Il pubblico moderno, invece, come affronta Shakespeare?
«Da quando ho cominciato a fare teatro, il pubblico è molto peggiorato di pari passo con la società. L'uomo è condizionato dalla tv, il suo modo di comportarsi è stato plasmato e rispecchia i modi che si vedono in tv ed è impossibile sottrarsi ad un demone così potente. È tuttavia interessante vedere come ci siano diverse tipologie di pubblico, come ad esempio quello che va a teatro perché ama il gesto di andare ad assistere ad uno spettacolo prescindendo dal titolo e dagli attori. Credo, però, che si debba parlare di teatro quando, ci siano i requisiti giusti: non basta suonare un pianoforte per fare musica, a volte basta fischiettare, purché bene. Così, come possa bastare un grande attore in piedi, in mezzo al palco, in silenzio per fare teatro. L'importante è essere attori».

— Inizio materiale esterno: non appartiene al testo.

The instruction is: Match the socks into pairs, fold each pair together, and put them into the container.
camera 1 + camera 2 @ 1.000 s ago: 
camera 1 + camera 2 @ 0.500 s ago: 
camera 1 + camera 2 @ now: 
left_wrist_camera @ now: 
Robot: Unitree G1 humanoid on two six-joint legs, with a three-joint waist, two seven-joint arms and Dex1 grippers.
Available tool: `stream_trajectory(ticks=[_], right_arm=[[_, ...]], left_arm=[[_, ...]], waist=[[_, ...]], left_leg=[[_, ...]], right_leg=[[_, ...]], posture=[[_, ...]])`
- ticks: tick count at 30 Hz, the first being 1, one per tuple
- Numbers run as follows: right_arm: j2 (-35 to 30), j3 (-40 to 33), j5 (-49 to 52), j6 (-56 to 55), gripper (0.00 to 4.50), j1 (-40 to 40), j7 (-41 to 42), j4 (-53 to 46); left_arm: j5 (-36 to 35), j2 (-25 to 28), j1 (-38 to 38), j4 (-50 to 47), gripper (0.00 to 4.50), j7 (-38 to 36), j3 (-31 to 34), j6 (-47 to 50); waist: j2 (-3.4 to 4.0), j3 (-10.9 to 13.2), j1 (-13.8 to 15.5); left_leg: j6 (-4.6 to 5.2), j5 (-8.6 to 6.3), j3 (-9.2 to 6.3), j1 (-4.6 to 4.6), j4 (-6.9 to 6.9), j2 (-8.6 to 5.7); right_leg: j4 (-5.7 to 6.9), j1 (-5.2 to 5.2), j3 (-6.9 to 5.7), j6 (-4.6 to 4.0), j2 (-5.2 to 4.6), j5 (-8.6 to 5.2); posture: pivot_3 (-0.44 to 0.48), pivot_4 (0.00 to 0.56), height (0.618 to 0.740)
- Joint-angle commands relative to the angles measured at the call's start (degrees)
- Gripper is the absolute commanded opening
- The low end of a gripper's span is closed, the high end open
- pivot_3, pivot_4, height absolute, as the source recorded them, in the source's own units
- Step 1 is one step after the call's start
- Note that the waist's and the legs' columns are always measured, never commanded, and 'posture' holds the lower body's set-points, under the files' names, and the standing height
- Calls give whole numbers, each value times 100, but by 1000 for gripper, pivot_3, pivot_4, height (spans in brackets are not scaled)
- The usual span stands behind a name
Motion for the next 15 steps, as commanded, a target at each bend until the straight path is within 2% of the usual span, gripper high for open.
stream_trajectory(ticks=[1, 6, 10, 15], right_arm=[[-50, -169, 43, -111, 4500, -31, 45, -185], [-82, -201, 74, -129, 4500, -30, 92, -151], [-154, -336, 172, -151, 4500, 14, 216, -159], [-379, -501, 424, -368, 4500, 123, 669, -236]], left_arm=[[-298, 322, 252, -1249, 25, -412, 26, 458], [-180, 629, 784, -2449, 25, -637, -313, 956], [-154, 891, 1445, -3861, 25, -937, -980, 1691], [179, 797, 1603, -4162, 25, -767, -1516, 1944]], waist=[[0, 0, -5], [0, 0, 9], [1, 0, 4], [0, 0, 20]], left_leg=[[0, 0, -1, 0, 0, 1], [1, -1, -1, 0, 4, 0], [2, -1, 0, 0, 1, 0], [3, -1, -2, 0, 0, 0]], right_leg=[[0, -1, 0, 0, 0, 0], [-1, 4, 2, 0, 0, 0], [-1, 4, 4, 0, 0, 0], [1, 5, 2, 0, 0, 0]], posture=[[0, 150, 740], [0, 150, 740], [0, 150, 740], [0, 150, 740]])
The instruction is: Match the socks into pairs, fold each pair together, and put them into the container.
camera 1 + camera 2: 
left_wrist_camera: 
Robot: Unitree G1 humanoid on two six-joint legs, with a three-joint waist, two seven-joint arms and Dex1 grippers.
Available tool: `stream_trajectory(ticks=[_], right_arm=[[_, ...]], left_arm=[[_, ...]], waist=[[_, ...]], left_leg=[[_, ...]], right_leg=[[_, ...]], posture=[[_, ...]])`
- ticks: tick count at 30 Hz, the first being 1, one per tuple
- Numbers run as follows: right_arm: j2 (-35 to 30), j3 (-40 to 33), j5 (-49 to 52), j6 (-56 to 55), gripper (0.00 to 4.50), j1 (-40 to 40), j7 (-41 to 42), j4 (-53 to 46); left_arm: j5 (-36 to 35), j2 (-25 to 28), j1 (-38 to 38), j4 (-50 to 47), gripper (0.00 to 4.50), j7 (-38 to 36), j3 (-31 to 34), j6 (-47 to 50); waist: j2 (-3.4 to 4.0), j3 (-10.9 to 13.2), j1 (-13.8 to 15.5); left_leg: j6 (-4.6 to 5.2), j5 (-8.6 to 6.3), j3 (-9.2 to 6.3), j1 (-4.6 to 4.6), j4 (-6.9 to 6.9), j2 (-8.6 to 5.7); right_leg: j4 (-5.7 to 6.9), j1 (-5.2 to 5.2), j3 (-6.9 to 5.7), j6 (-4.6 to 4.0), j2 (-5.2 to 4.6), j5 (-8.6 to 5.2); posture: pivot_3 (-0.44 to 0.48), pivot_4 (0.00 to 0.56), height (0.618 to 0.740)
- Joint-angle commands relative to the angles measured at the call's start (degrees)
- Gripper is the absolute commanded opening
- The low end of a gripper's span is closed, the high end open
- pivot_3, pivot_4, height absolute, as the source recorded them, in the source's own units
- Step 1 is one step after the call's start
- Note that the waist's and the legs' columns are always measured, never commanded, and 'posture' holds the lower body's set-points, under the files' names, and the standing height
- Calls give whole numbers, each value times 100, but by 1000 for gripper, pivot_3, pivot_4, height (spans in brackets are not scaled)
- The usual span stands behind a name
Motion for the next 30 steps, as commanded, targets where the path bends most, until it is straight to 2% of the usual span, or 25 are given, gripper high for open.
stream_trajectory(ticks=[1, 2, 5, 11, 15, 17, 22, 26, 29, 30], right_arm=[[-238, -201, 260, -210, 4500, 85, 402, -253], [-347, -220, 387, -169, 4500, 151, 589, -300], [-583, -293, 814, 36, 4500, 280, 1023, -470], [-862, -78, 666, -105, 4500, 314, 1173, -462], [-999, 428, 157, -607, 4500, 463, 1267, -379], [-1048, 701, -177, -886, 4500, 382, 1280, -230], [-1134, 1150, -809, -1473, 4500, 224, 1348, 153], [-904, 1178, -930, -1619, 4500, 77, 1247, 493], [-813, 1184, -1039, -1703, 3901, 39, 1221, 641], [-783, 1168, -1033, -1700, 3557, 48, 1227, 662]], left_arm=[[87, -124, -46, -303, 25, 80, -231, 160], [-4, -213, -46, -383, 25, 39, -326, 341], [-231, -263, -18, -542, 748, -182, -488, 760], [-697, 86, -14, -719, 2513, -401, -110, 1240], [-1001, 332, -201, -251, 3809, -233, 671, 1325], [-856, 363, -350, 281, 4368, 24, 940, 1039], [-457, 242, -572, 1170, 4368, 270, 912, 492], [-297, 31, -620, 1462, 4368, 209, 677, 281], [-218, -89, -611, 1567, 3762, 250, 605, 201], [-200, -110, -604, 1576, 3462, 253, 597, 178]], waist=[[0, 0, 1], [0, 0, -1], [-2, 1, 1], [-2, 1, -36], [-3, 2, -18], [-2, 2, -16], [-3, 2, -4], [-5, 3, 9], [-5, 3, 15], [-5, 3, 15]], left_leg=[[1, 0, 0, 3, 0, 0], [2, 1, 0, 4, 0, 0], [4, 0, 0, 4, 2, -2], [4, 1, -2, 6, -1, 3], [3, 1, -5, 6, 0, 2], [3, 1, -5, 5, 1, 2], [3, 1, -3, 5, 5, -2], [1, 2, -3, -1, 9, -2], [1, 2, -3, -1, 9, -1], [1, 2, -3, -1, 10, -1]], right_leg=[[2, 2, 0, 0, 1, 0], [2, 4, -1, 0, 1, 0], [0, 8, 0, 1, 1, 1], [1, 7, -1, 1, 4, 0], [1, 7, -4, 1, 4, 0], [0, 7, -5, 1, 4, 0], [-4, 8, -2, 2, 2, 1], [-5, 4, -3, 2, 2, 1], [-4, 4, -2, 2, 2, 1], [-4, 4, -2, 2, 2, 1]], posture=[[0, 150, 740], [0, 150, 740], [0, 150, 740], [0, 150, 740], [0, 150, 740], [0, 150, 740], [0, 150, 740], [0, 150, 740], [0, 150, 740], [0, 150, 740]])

Lei ha sempre affrontato sia come attore, sia come regista la drammaturgia classica. Disdegna quella contemporanea?
«No, ci sarebbero anche cose che mi piacciono, ma credo che la nostra epoca non sia in grado di dare rappresentazione di se stessa perché sono caduti tutti i valori. Vi è stata una svalutazione dei principi e i moderni non sono in grado di transvalutarli sulla scena. Ci siamo impaludati nel pensiero occidentale dove è sparita la dimensione metafisica. Si dovrebbe trovare la strada per uscire anche se penso sia difficile proprio perché la modernità ha chiuso tutti gli accessi: non sono pessimista, dico solo la verità pur nella convinzione che alla fine un genio riuscirà ad uscire dal tunnel».
In scena, nei panni di Benedetto, ci sarà Lorenzo suo figlio. Cosa consiglia a un ragazzo che vorrebbe intraprendere la carriera di attore come Lorenzo?
«Sono affari suoi. L'importante è trovare i mezzi almeno per comprarsi una casa: io non ci ho mai pensato, ma nella vita ci sono anche questi problemi pratici».
Mi sembra che lei, pur avendo fatto parecchie esperienza cinematografiche, propenda per il teatro.
«Il teatro è la mia vita, lontana dalla quella di tutti i giorni, è metafisica. Il cinema è un'avventura meravigliosa molto più vicina alla quotidianità.
Con Monica Guerritore, sua ex moglie, ha dei rapporti artistici?
«Sì, tra qualche mese lavoreremo assieme a Danza di morte di Strindberg».